AFP

The results of Afghanistan’s disputed election will be declared today, officials said yesterday, as last-minute talks between the two rival candidates struggled to nail down a proposed power sharing deal.

The stalemate between Ashraf Ghani and Abdullah Abdullah since the June 14 vote has plunged Afghanistan into a political crisis as US-led Nato troops end their 13-year war against the Taliban.

Both men claim to have won the fraud-tainted election, and the United Nations and the United States have pushed hard for a “national unity government” to try to avoid a return to the ethnic divisions of the 1990s civil war.

“The IEC will officially announce the final results of the presidential election tomorrow,” Independent Election Commission spokesman Noor M  Noor said.

Mujib Rahman Rahimi, a spokesman for Abdullah, said the two candidates had not yet signed a power sharing deal.

“Most of the differences have been solved. The only one which remains is over how the election results are announced,” he said.

“The IEC is not supposed to announce the final results before the agreement is finalised. I hope they won’t do that.”

Ghani’s campaign team confirmed the deal was still not agreed late yesterday.

The election process has been plagued by delays and setbacks, and the latest timetable for results could still change unless the remaining disputes are ironed out.

Ghani — who won the vote according to preliminary results — is set to emerge as president, with Abdullah nominating who will fill the new post of “chief executive officer”, possibly
taking on the role himself.

Under the Afghan constitution the president wields almost total control, and the new government structure faces a major test in the coming years as the country’s security and economic outlook worsens.

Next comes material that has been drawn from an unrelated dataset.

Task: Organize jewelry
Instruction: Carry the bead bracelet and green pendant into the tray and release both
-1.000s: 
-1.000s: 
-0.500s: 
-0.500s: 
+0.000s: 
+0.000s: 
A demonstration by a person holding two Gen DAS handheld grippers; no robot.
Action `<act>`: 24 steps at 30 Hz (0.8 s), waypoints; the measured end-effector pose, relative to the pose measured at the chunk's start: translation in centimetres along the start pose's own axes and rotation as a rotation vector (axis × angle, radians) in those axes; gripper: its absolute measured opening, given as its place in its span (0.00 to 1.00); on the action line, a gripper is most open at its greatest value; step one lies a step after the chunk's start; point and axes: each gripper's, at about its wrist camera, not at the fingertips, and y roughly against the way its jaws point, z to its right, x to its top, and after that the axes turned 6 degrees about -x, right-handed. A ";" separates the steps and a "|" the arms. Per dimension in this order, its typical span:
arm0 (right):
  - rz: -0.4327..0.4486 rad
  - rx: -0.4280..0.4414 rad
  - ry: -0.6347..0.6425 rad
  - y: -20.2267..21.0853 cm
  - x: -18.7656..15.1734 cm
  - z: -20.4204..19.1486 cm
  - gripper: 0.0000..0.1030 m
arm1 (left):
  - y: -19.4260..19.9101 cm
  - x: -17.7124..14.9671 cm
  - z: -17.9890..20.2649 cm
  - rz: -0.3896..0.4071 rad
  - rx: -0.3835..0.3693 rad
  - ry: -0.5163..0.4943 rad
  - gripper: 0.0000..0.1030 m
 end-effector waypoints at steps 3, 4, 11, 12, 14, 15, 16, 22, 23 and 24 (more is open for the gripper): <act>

President Hamid Karzai, whose successor was originally due to be inaugurated on August 2, was constitutionally barred from standing for a third term in office. He has stayed publicly neutral in the election.

About 41,000 Nato troops remain in Afghanistan, down from a peak of 150,000 in 2010, fighting along Afghan soldiers and police against the fierce Taliban insurgency.

Nato’s combat mission will end in December, with a follow-on force of about 12,000 troops likely to stay into 2015 on
training and support duties.

The United Nations has expressed fears that any backlash to the election result could revive the violence of the 1990s, when nationwide chaos allowed the Taliban to come to power.

After the June election was engulfed in fraud allegations, the US brokered a deal in which the two candidates agreed to abide by the outcome of an audit of all 8mn ballot papers and then form a national unity government.

But Abdullah later abandoned the audit, saying it was failing to clean out fraud.

Only 10 days ago, he insisted he had won fairly and that negotiations over the unity
government had collapsed.

 

Karzai expresses optimism

Afghan President Hamid Karzai yesterday expressed optimism over the progress in talks between the presidential runners and promised the country would soon hear “good news” about the election results.

“With the announcement of the outcome of the mid-June presidential runoff election, people’s suffering, pain and uncertainty would come to an end,” Pajhwok Afghan News quoted Karzai as saying at a ceremony in Kabul.

Karzai added that there were good days ahead for the people of Afghanistan.

“I am preoccupied with a lot of things these days. You already know what these tasks are. I’m going now to attend another meeting with jihadi leaders and candidates,” he said.